My ex observed, rightly, that this has given me an opportunity to understand how most folks feel when they take a foreign language and struggle but are lost. So it may have been good for my soul.

This is not the first thing I have dropped out of in my life (two doctoral programs, for instance). I have not regretted either of those, though there was a cost and a loss involved.

Tonight I can return to my fictional world and spin out plot lines and my heart is happier. Much happier.

--the BB


The header is an aphorism of Simplicius that summarizes the philosophy of Heraclitus ("all things flow" or "all things are in flux").

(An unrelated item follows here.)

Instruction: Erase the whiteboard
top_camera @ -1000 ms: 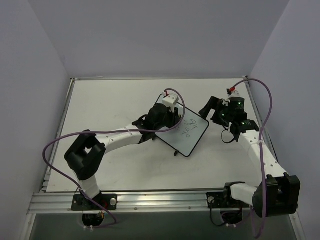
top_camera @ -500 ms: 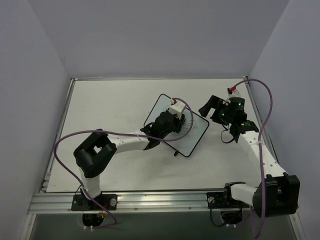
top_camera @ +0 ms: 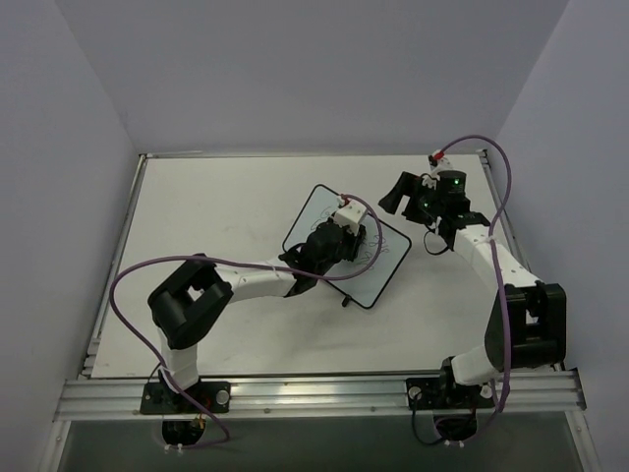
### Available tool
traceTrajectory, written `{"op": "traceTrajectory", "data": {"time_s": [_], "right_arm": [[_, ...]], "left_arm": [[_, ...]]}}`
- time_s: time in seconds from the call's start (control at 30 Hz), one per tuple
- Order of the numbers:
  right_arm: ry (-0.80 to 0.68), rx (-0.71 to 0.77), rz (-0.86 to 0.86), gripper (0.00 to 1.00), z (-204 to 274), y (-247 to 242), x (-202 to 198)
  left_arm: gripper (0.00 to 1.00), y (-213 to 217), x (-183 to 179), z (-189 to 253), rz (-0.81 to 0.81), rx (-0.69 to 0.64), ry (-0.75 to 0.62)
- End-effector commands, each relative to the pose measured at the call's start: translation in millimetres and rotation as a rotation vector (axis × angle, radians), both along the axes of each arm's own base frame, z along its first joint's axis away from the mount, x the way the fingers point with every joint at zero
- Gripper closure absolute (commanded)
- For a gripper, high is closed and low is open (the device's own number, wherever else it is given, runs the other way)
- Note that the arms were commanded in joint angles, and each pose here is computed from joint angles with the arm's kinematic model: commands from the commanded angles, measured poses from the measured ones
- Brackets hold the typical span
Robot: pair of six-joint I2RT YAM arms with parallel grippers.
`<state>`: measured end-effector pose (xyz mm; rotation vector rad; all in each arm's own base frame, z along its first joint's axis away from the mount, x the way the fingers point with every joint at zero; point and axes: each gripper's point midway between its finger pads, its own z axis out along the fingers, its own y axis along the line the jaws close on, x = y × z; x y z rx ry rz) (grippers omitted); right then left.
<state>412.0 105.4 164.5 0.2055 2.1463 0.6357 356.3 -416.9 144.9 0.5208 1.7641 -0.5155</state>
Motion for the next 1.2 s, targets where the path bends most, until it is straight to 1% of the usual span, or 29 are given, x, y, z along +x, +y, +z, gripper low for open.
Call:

"Ποταμοῖς τοῖς αὐτοῖς ἐμβαίνομέν τε καὶ οὐκ ἐμβαίνομεν, εἶμέν τε καὶ οὐκ εἶμεν."
"We both step and do not step in the same rivers. We are and are not."

2 comments:

David@Montreal said...

Paul
what a courageous decision
i might also suggest it is only a sign of the active engagement of the Holy Spirit in your life- that what you 'thought' was to be done ended hollow in your heart and hands in order that the deeper truth of your being might break forth- you ARE a writer, dear Paul- many times over, and in several wonderful forms- so stop fighting it! LOL

one bone to pick however
you wrote 'This is not the first thing I have dropped out of in my life (two doctoral programs, for instance). I have not regretted either of those, though there was a cost and a loss involved'

but the two of us know the futility of dualistic thinking, so you didn't 'drop out' so much as Life took you in another direction, and you were courageous enough to follow the prompt.

as to cost and loss- well I'll let you rework that one nondualisticly yourself

hugs

David@Montreal

Paul said...

Ah, since yes and no are like yin and yang - complements - when we say yes to one thing we say not to another, and vice versa. True, my life went in different directions. Dropping out of the doctorate in church history was active and deliberate; dropping out on the doctor of ministry was passive and more just the consequence of other huge decisions (moving to New Mexico and giving myself a fresh start and freedom to break out of old patterns).

I may be wrong, but the fiction I write is definitely the fruit of and substitute for the doctoral dissertations not written in the other fields; and, I believe, quite likely my life's great work. This is part of why there are no regrets.